Categories: Chemestry/Economics/Literature/Medicine + Physiology/Peace/Physics.
cnt <- sapply(nobels$laureates$prizes, function(x) nrow(x))
prizes <- ldply(nobels$laureates$prizes, as.data.frame)
prizes$id <- rep(nobels$laureates$id, cnt)
prizes$gender <- rep(nobels$laureates$gender, cnt)
pg <- as.data.frame(table(prizes$category, prizes$gender), stringsAsFactors = FALSE)
ggplot(pg) + geom_bar(aes(Var1, Freq), stat = "identity", fill = "skyblue3") +
theme_bw() +
facet_grid(Var2 ~ .) + labs(x = "Category", y = "Count", title = "All Nobel Prizes by Gender and Category")
Is there any indication of an increase in female laureates over time?
p5 <- as.data.frame(table(prizes$year, prizes$gender), stringsAsFactors = FALSE)

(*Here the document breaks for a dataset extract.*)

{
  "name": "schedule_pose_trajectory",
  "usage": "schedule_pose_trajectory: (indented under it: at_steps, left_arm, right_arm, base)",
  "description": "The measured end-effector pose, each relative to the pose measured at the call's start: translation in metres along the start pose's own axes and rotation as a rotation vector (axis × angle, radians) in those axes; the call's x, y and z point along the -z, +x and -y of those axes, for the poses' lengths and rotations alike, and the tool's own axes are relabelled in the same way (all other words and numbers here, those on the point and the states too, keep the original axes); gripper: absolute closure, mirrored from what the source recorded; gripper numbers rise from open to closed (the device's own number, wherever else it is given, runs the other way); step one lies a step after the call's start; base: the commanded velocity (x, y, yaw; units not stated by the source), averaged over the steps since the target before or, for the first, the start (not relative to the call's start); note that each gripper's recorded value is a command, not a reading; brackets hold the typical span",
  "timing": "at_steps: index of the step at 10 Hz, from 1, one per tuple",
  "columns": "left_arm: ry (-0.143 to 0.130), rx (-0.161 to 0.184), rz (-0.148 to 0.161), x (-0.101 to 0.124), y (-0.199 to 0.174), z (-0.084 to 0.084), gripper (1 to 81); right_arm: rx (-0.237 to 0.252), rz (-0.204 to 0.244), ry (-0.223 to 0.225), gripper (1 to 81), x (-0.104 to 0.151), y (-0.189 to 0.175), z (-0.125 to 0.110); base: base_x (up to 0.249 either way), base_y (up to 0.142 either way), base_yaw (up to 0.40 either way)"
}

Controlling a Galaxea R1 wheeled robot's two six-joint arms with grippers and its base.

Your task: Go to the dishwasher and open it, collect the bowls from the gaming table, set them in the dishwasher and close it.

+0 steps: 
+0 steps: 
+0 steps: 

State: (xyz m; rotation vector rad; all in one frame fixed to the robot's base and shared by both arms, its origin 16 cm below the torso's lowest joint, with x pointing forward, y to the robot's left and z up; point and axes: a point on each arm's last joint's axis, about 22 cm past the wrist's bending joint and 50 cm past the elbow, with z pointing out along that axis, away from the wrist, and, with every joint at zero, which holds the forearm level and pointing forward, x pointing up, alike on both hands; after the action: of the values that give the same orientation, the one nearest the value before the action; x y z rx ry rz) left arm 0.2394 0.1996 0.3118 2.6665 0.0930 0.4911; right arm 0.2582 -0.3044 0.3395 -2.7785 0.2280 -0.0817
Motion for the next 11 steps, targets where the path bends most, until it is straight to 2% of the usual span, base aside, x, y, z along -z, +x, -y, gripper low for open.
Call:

colnames(p5) <- c("year", "gender", "Freq")
p5.1 <- mutate(group_by(p5, gender), cumsum = cumsum(Freq))
ggplot(subset(p5.1, gender != "org")) + geom_point(aes(year, log(cumsum), color = gender)) +
theme_bw() +
scale_x_discrete(breaks = seq(1900, 2015, 10)) +
scale_color_manual(values = c("darkorange", "skyblue3")) +
labs(x = "Year", y = "log(cumulative sum) of laureates", title = "Cumulative Sum of Nobel Laureates by Gender over Time")
Note:- There is some indication that since about 1975, more women have won prizes than in the preceding years.
What if we subset by category?
p6 <- as.data.frame(table(prizes$year, prizes$category, prizes$gender), stringsAsFactors = FALSE)
colnames(p6) <- c("year", "category", "gender", "Freq")
p6.1 <- mutate(group_by(p6, category, gender), cumsum = cumsum(Freq))
ggplot(subset(p6.1, gender != "org")) + geom_point(aes(year, log(cumsum), color = gender)) +
facet_grid(category ~ .) +
theme_bw() +
scale_x_discrete(breaks = seq(1900, 2015, 10)) +
scale_color_manual(values = c("darkorange", "skyblue3")) +
labs(x = "Year", y = "log(cumulative sum) of laureates",
title = "Cumulative Sum of Nobel Laureates by Gender and Category over Time")
Conclusion of Gender Analysis:- There is some indication that since about 1975, more women have won prizes in medicine and peace than in the preceding years. The rate of awards to women for literature also rises after about 1990.
To date, only one woman has won the prize for economics, two women have won for physics and four have won for chemistry.